消費税8%決定 日本再生へ確実につなげ 成長戦略の具体化が急務だ

安倍晋三首相が消費税率を来年4月から3%引き上げ、8%とすることを正式表明した。安定的な社会保障財源の確保と財政健全化に向け、確かな一歩を踏み出した意義は大きい。

安倍首相は1日の記者会見で増税の理由について「国の信認を維持し、持続可能な社会保障制度を次の世代に引き渡すため」として国民に理解を求めた。

景気への影響を懸念し、増税先送りを求める声は政府内にもあった。その中で、ぶれずに法律通りに増税の実施を決断した安倍首相の姿勢を支持したい。

消費税増税は17年ぶりとなる。日本は今、デフレから脱却し「失われた15年」を埋める過程にある。安倍首相は増税による景気の落ち込みを防ぎ、日本経済を上向かせる成長戦略の具体化を急ぐことが必要だ。増税による財政再建と成長は「日本再生」のために、どちらも欠かせない。

≪政治も身を切る覚悟を≫

一方で、国民に増税という負担を求める以上、政治も自ら身を切る覚悟を示すべきだ。予算削減などを通じた政府のスリム化を図ることも必要だ。安倍首相は選挙制度改革を通じた定数削減などを主導し、増税への国民の理解を求めてほしい。

日銀がまとめた9月の短観で、企業心理の大幅改善が確認された。
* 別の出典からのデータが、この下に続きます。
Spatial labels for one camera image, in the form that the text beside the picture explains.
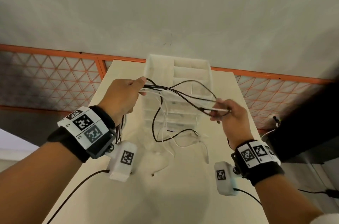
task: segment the white table
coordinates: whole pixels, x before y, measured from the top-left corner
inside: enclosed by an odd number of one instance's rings
[[[97,104],[104,96],[112,80],[136,79],[142,76],[144,63],[113,61],[98,91],[91,101]],[[214,92],[218,97],[231,98],[244,106],[233,73],[213,71]],[[214,177],[214,163],[233,163],[232,150],[227,144],[221,124],[209,121],[204,116],[199,124],[199,133],[208,135],[202,139],[209,149],[210,163],[205,162],[205,148],[201,144],[189,148],[172,145],[176,156],[166,153],[160,143],[155,143],[142,125],[142,104],[138,100],[134,112],[128,115],[123,131],[123,140],[138,145],[136,171],[127,182],[108,179],[101,173],[84,183],[54,218],[57,223],[267,223],[261,206],[251,197],[240,193],[237,196],[218,194]],[[260,139],[250,117],[251,131]],[[192,138],[178,138],[178,143],[188,143]],[[87,176],[105,169],[109,158],[89,159],[71,180],[47,220],[64,201],[67,195]],[[171,164],[154,177],[151,173],[167,162]],[[249,181],[238,180],[238,186],[257,197]]]

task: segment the right hand
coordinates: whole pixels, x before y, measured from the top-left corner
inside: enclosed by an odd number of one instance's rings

今年4~6月期の実質国内総生産(GDP)も年率3・8%増に上方修正され、堅調な個人消費に加えて設備投資もプラスに転じた。来年4月の増税実施に向け、景気は着実に回復傾向にあるとの判断は妥当だ。

増税の目的は言うまでもない。高齢化に伴って増加が続く社会保障財源について、税収が景気に左右されにくい消費税の税率引き上げで確保することだ。
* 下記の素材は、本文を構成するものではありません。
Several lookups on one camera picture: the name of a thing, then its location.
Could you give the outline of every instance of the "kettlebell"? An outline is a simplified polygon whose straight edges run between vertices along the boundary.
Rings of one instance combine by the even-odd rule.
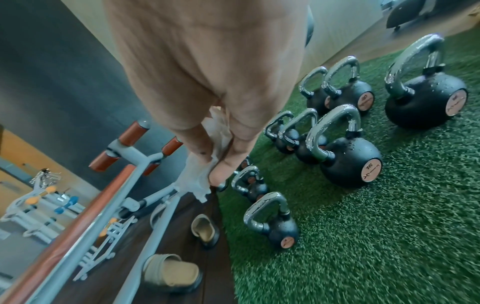
[[[318,164],[319,161],[312,155],[309,149],[307,149],[305,140],[307,139],[307,133],[298,135],[295,137],[290,137],[288,131],[293,129],[295,125],[304,118],[311,117],[311,127],[313,128],[317,124],[319,116],[315,109],[305,109],[299,115],[295,116],[290,120],[283,129],[278,133],[278,138],[285,141],[285,143],[295,151],[297,158],[304,162],[305,164],[313,165]],[[328,139],[325,136],[319,136],[318,145],[325,149],[325,146],[328,143]]]
[[[444,41],[438,34],[422,37],[406,48],[388,69],[385,87],[390,97],[385,113],[394,124],[428,129],[451,119],[464,107],[469,96],[467,86],[444,72]],[[422,74],[403,84],[400,80],[403,66],[425,49],[429,55]]]
[[[254,217],[272,203],[279,204],[278,214],[267,223],[259,223]],[[270,244],[277,249],[291,248],[299,241],[299,228],[287,205],[287,200],[279,192],[270,192],[250,206],[243,216],[243,222],[252,231],[267,236]]]
[[[284,127],[284,117],[288,117],[291,120],[294,115],[290,111],[283,111],[278,113],[272,121],[265,127],[263,133],[270,138],[275,144],[276,148],[283,154],[293,154],[294,150],[288,146],[283,140],[279,138],[279,131]],[[288,132],[290,137],[298,137],[299,134],[296,130],[292,129]]]
[[[239,174],[243,169],[247,168],[248,166],[252,165],[252,161],[250,160],[250,156],[247,155],[246,158],[241,162],[238,168],[233,172],[234,175]],[[240,181],[244,185],[252,184],[256,181],[255,179],[255,172],[251,171],[244,176],[241,177]]]
[[[325,90],[322,89],[322,86],[313,90],[313,92],[310,92],[305,88],[305,85],[307,81],[309,81],[314,75],[322,74],[325,76],[327,72],[328,71],[326,67],[314,68],[300,81],[298,85],[300,93],[306,98],[306,107],[315,109],[320,116],[323,116],[330,111],[330,109],[325,105],[325,100],[327,99],[328,94],[325,93]]]
[[[306,16],[306,42],[305,42],[305,47],[309,45],[310,39],[312,39],[312,36],[314,34],[314,27],[315,27],[315,21],[314,21],[314,15],[312,14],[312,9],[310,6],[308,6],[308,14]]]
[[[335,121],[347,116],[345,137],[318,146],[319,137]],[[382,155],[369,141],[362,138],[360,113],[353,105],[340,105],[320,118],[306,137],[306,147],[320,162],[325,177],[344,188],[359,188],[374,181],[382,170]]]
[[[330,84],[332,77],[343,67],[351,67],[351,77],[348,83],[336,89]],[[360,81],[360,63],[355,56],[348,56],[337,62],[323,78],[321,87],[327,93],[325,106],[333,109],[340,105],[354,105],[361,115],[365,115],[374,105],[375,95],[372,87]]]
[[[255,173],[255,182],[248,185],[247,188],[240,186],[239,181],[241,178],[250,172]],[[269,192],[269,187],[265,184],[264,178],[260,177],[260,171],[257,166],[248,166],[237,174],[231,181],[231,187],[243,196],[246,196],[251,203],[255,203]]]

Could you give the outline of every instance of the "person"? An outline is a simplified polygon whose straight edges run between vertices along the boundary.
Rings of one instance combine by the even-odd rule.
[[[307,0],[104,0],[123,67],[158,123],[202,161],[202,120],[229,114],[232,141],[209,175],[218,186],[252,151],[297,80]]]

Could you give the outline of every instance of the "slipper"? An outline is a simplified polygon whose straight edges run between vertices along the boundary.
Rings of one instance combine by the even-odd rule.
[[[162,292],[188,293],[202,281],[202,272],[196,264],[183,262],[176,254],[154,254],[142,271],[143,283]]]
[[[191,222],[191,232],[207,249],[214,247],[220,238],[219,228],[205,214],[199,214]]]

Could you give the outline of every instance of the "green turf mat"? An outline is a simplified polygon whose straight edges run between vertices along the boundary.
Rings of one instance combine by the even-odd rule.
[[[361,64],[376,95],[362,127],[384,163],[368,187],[336,187],[261,135],[250,156],[287,198],[301,237],[276,253],[243,224],[248,201],[231,188],[219,195],[239,304],[480,302],[479,38],[479,28],[446,38],[446,71],[465,81],[469,99],[428,131],[399,129],[385,116],[384,77],[399,53]],[[420,59],[409,74],[419,75]],[[295,89],[285,109],[298,114],[305,104]]]
税収と同じ規模の国債発行に頼る、借金頼みの財政運営には決別しなくてはならない。

財務危機に見舞われた欧州をみても、財政に対する市場の信認を失えば国債価格は暴落し、金利は急騰する。そうなれば景気を直撃し、国の予算編成にも支障が生じる。持続可能な財政は国の成長を支える基盤と認識すべきだ。
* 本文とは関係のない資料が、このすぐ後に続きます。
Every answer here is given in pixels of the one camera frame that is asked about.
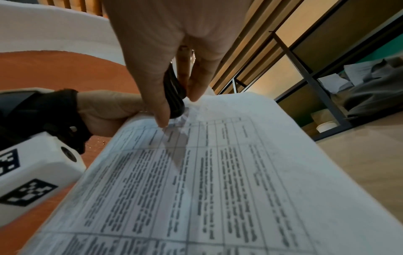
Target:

その意味でも国際公約となった消費税増税の実施は、安定的な経済成長を果たす日本再生に舵(かじ)を切る意思表示と受け止めたい。

ただ、すでに政府の債務残高が1千兆円を超え、財政再建は増税のみでは達成できない。消費税を法律通りに平成27年10月に10%に再び引き上げても、国と地方の基礎的財政収支を32年度に黒字化させるとの政府目標はクリアできない。厳しい歳出削減にも同時に取り組む必要がある。

とくに、高齢化で膨張が続く社会保障費への切り込みは待ったなしだ。現行制度をこのまま続ければ、高齢化などの影響で年1兆円規模で必要な予算は増える。これを放置していては、財政健全化の道筋は描けない。社会保障制度改革国民会議が示した改革案の具体化を急いでほしい。

増税対策で検討するとした復興特別法人税の前倒し廃止は、日本経済に活力を与えることを目指すものだ。

被災地の復興財源の確保は当然だが、これによって税負担が軽減される企業は、積極的な設備投資や賃金引き上げなど、日本経済の成長に資する責務があることを忘れてはならない。

≪バラマキは許されない≫

消費税増税に伴う低所得者対策では、住民税の非課税世帯を対象に1人あたり年間1万~1万5千円を支給するという。増税の影響を強く受ける低所得者層への配慮は必要だが、単なるバラマキは許されない。

低所得者対策は、やはり軽減税率の導入を軸とすべきだ。

コメ、みそなど基礎的な食料品や新聞・雑誌などに消費税負担を抑える軽減税率は透明性が高く、低所得者に恩恵が広く行き渡る。欧州では付加価値税(消費税に相当)の税率が20%前後だが、生活用品を広く軽減対象と認めることで高い税率に国民の理解を得ている。日本も導入すべきだ。

産経新聞とFNNが9月実施した世論調査によると、来年4月から予定通りの消費税増税の実施を「支持する」と答えた人は、3分の1にとどまった。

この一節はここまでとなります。